Prompt: Could you retype exactly the lines below between the one holding "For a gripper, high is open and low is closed" and the one holding "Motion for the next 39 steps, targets", inclusive, leaving out any pictures?

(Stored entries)
########################################

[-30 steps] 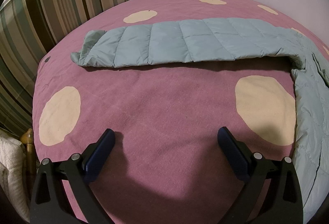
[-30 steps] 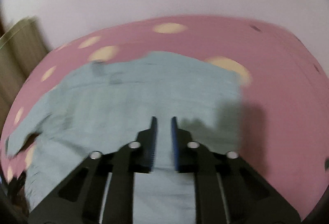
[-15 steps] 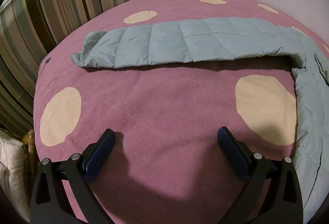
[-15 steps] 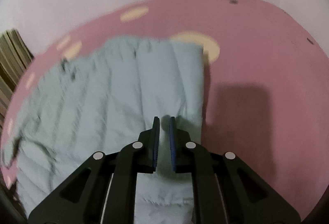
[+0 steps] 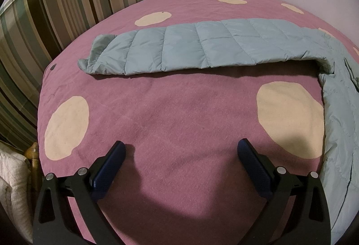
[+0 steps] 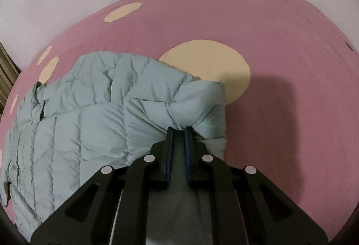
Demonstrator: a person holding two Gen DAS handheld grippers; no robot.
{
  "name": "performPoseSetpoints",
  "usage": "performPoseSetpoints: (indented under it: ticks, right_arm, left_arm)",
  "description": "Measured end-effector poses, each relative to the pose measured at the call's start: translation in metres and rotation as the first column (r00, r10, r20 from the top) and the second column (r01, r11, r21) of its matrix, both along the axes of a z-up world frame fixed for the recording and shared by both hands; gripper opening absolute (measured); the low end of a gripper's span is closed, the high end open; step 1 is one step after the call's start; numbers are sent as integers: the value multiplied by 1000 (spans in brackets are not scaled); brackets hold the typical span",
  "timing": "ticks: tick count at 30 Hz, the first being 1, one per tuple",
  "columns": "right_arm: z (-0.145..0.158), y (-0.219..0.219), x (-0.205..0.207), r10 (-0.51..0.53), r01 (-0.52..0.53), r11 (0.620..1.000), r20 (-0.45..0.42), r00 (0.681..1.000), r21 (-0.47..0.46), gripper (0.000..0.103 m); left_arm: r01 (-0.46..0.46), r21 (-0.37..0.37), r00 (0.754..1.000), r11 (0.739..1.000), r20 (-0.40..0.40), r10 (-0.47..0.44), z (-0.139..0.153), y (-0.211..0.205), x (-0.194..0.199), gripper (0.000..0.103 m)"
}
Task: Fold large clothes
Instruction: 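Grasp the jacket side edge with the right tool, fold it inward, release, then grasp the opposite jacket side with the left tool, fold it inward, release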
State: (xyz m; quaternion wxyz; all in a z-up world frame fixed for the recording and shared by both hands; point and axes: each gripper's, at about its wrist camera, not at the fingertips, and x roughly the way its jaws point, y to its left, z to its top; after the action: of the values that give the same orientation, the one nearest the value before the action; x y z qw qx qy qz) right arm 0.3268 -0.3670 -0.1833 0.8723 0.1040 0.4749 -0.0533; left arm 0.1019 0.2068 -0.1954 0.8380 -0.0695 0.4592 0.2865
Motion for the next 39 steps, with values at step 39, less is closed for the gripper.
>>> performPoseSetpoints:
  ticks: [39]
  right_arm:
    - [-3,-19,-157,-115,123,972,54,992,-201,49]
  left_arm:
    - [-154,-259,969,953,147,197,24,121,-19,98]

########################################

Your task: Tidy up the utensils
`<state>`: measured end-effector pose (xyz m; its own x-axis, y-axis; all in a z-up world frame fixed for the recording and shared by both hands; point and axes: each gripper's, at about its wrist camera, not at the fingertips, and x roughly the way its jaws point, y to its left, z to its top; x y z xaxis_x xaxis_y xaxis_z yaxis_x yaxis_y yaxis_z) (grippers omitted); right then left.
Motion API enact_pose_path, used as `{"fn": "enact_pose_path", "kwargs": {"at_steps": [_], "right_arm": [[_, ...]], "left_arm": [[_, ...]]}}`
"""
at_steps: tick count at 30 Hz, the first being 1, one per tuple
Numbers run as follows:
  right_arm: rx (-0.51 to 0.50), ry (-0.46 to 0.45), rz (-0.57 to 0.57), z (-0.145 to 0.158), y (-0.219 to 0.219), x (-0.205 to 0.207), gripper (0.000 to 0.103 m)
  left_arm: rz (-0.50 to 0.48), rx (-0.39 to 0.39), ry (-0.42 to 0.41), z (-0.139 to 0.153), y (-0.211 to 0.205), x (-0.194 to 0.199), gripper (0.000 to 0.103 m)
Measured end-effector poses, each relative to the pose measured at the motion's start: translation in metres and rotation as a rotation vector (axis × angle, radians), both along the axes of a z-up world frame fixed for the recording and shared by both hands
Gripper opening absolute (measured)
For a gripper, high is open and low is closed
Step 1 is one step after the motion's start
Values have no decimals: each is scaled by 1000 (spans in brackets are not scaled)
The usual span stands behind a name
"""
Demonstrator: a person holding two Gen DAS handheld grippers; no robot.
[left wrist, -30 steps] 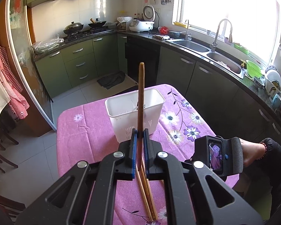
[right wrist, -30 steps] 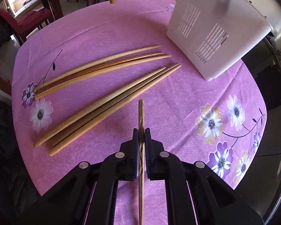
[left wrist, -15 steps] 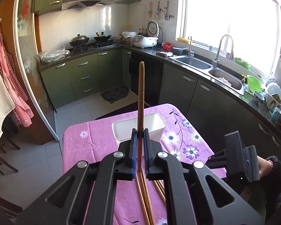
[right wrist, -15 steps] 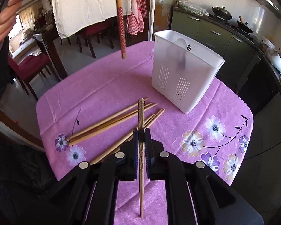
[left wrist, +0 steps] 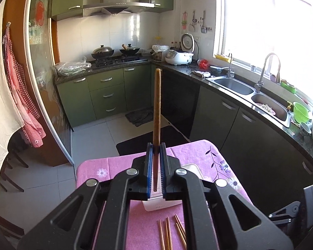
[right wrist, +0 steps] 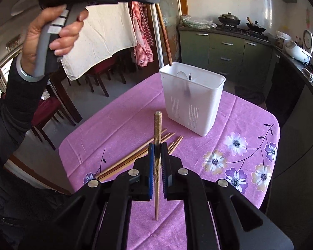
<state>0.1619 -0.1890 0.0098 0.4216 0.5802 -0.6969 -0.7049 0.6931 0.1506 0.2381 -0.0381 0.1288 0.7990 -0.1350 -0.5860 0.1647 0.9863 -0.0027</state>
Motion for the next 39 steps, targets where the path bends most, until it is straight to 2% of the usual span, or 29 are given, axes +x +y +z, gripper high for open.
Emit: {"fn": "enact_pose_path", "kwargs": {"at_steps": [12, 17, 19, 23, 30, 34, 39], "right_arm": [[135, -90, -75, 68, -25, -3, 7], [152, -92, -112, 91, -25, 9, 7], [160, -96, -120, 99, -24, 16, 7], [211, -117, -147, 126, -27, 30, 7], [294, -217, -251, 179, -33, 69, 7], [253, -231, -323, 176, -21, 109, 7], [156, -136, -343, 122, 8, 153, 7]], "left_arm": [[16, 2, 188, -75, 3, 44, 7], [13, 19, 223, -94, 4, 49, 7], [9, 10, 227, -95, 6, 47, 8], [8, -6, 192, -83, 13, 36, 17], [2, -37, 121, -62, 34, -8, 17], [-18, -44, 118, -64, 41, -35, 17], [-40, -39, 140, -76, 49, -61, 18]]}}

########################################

Output for this exercise:
For a gripper, high is open and low is closed
Step 1 is one step after the motion's start
Values have no decimals: each is scaled by 1000 (spans in brackets are not scaled)
The usual span stands behind a name
"""
Demonstrator: a person holding two Gen DAS handheld grippers; no robot.
[left wrist, -30 steps] 
[right wrist, -30 steps] 
[left wrist, -15 steps] 
[right wrist, -15 steps] 
[left wrist, +0 steps] 
[right wrist, +0 steps] 
<state>0.1619 -0.1890 0.0098 0.4216 0.5802 -0.6969 -0.7049 0.6931 0.1506 0.2381 -0.0381 0.1288 0.7990 -0.1350 -0.5860 0.1647 0.9863 -0.0027</state>
Motion for the next 39 steps, targets where the path bends most, until it is straight to 2% of the usual span, or 29 are given, axes +x +y +z, gripper high for open.

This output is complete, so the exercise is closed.